Assignment: Pull out every line below holding the word "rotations".

Data segment:

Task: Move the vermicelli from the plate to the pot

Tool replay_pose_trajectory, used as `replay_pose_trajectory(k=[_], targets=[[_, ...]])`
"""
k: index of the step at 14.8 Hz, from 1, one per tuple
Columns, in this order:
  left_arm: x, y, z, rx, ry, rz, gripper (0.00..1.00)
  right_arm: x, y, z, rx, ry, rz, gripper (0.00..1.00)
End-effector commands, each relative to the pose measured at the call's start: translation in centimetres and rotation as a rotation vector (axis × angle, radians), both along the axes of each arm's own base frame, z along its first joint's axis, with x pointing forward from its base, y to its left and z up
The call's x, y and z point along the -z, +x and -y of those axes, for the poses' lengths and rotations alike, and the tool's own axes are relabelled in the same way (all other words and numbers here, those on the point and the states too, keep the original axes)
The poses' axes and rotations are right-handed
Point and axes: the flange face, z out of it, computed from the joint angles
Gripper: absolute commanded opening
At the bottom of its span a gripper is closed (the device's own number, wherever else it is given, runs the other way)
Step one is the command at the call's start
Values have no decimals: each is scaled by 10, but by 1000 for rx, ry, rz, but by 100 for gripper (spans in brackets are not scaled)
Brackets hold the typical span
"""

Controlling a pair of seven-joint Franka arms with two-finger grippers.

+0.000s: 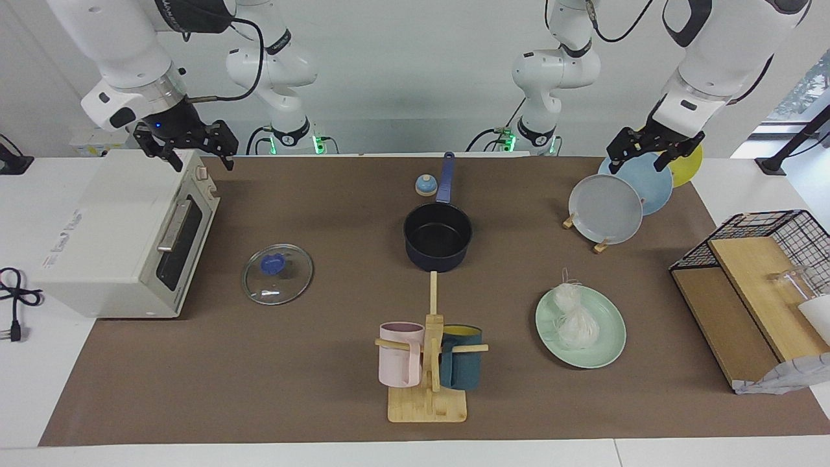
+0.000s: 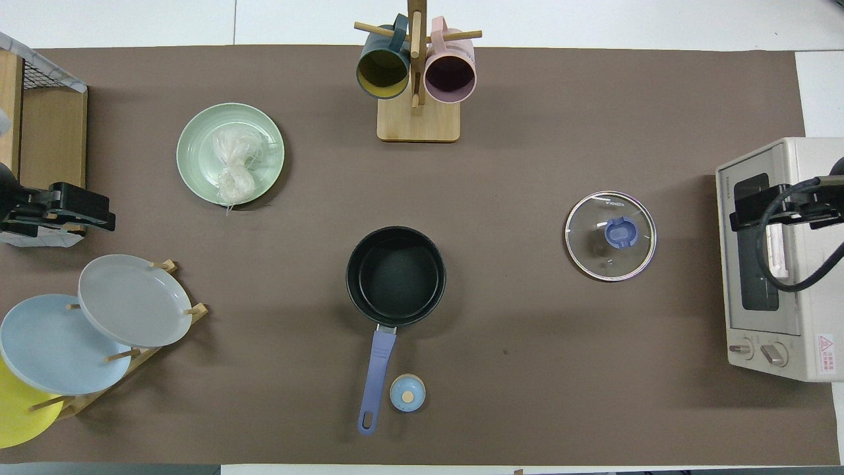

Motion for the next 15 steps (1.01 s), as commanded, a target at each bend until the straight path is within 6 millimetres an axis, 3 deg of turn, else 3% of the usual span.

Answer to this task:
The call's x, y and z point along the -z, +x and -y of those axes, for the poses' lengths and rotations alike, and the tool's own axes are relabelled in the same way (all other words and numbers here, those on the point and the states too, keep the original axes)
The poses' axes and rotations are right-handed

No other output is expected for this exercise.